怯えている私を目聡く発見したラヴァが態とらしく宥めに掛かってきた。
「あらあら、大丈夫よシキミ。妾が付いているのだから、万が一にも怪我をする事など無いわん」
「い、いやいやいや! 普通の人間は爆発どころか、爆風でさえ死にますって!!」
「か弱くて可愛いのねぇ、人の子は」
クスクスと笑うラヴァに引き寄せられ、彼女の横にぴったりと立たされる。ここで初めて困惑と違和感を覚えた。
彼女は確かに師範代の中では慣れれば比較的良くしてくれる人物ではあるが、ここまでデロッデロにアナタを守るわキャラではない。スピサに対する愛の鞭じみた振る舞いをするキャラクターだ。
――まさか、何かシナリオの中に無かった企みがある?
ここは現実。ゲーム通りの行動を彼等彼女等が取らない事は嫌という程学習させられている。では、この甘やかしムーブの意味は何だ? 何も無い、なんて事はそれこそあり得ない。
答えを求めるようにラヴァの美しい容を見上げるも、答えは一向に提示されない。シナリオに無いキャラクターの心情描写など、一介のプレイヤーに推し量る事など出来ない。
しかし、今それを脳内で考察している暇は無かった。断続的に本能的な恐怖を掻き立てるような爆発音と、次第に温まって行く空気とは裏腹に背筋が凍る。
まずは兄弟喧嘩を止めなければならない。
ゲームではヒロインさえ育っていればレベルで殴れば止められるが、やはり現実ではそうも行かない。どころか、私では力不足だ。
必然的にラヴァとスピサに対応を丸投げする事になるのだが、喧嘩を止められるはずのラヴァは事の成り行きを黙って見守っている。積極的に仲裁する気は無いらしい。
「――お母さん? どうやってこれ、止めるの?」
おずおずと訊ねる長女。小さく唸ったラヴァが、私の身柄をスピサへと預けた。
「勿論、愛の鞭で止めるのよ。ただし、鞭の威力については――保証しかねるけれどねん」
「ヒッ……!」
漏れた悲鳴は私とスピサ、どちらのものだっただろうか。美しくも恐ろしい冷笑を浮かべた三児の母が目的地へと一歩、その足を踏み出した刹那。

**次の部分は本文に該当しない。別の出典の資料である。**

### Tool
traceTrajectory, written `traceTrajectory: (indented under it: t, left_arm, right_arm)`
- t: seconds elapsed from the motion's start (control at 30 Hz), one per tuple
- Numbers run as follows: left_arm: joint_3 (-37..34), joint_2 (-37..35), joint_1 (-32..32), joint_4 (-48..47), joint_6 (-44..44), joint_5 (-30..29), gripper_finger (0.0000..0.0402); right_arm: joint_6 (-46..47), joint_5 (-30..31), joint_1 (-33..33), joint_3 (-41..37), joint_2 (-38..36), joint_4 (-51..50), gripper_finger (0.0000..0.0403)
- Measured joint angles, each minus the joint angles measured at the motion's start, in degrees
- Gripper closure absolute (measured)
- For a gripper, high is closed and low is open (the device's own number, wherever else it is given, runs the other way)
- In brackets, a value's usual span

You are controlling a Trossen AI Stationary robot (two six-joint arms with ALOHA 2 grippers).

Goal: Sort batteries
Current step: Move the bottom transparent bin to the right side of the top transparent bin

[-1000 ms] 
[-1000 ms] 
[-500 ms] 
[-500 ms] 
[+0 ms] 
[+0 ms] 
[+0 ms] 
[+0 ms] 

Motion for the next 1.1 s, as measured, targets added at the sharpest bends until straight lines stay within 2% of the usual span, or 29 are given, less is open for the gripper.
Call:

長男と次男のどちらかが防御の為に弾いた魔法――恐らくは爆炎系の魔法が、盛大に弾んで私達の立つ場所にまで飛んで来た。と言っても結構な距離はあるが、爆発するので近くに落ちただけで大惨事である。
着弾と同時に網膜を焼くような光が迸る。あまりにも一瞬過ぎて防御魔法など張っている暇も無かった。
***
「――あれ!?」
網膜に加えて鼓膜まで張り裂けそうな爆音が――ずっと遠くから聞こえる。身を焼くような熱も、身体を千々に吹き飛ばす爆風も無い。
ここに来てようやく私はその両目を開いた。辺りを見回す。とてもではないが、近くで爆発系の魔法が作動したとは思えないように、整った街並みが広がっていた。
「ちょっとあなた! 爆炎系魔法を前に目を瞑って震えるだなんて、どういうつもり!? 死にたかったの!?」
「あ!」
「何よその間抜け面は!」
眼前には顔を真っ赤にして怒るスピサの顔。聞くまでもない、助けてくれたらしい。
「ご、ごめん……。えっと、助けてくれてありがとう」
「お母さんが大事にしてるっぽい子じゃなかったら、置いて行ったのに!!」
「そのぅ、これはどういう状況……?」
「そんな事も分からないの!? 転移魔法で魔法の範囲外に移動したのよ!」
「あー、なるほど」
気軽に使える魔法ではないが、エスケープ手段として優秀な転移魔法。かなりの魔力を消費するらしいので、人間である私には難易度が高いとラヴァ先生に教えられた。使い方は一応分かるが、さっきは咄嗟に思い付かなかったので宝の持ち腐れである。
魔法に限らずよくある話なのだが、所詮、知識は頭に詰め込んでいるだけでは有用性を発揮しない。知っていても、ベストなタイミングで使えなければ持っていない事と同じだ。
頭では分かっていて、しかし正しく理解していなかった今回の失敗を脳裏に刻み込む。スピサが情けを掛けてくれたから怪我一つしなかったものの、見捨てられていたら今頃あの世へゴーしていただろう。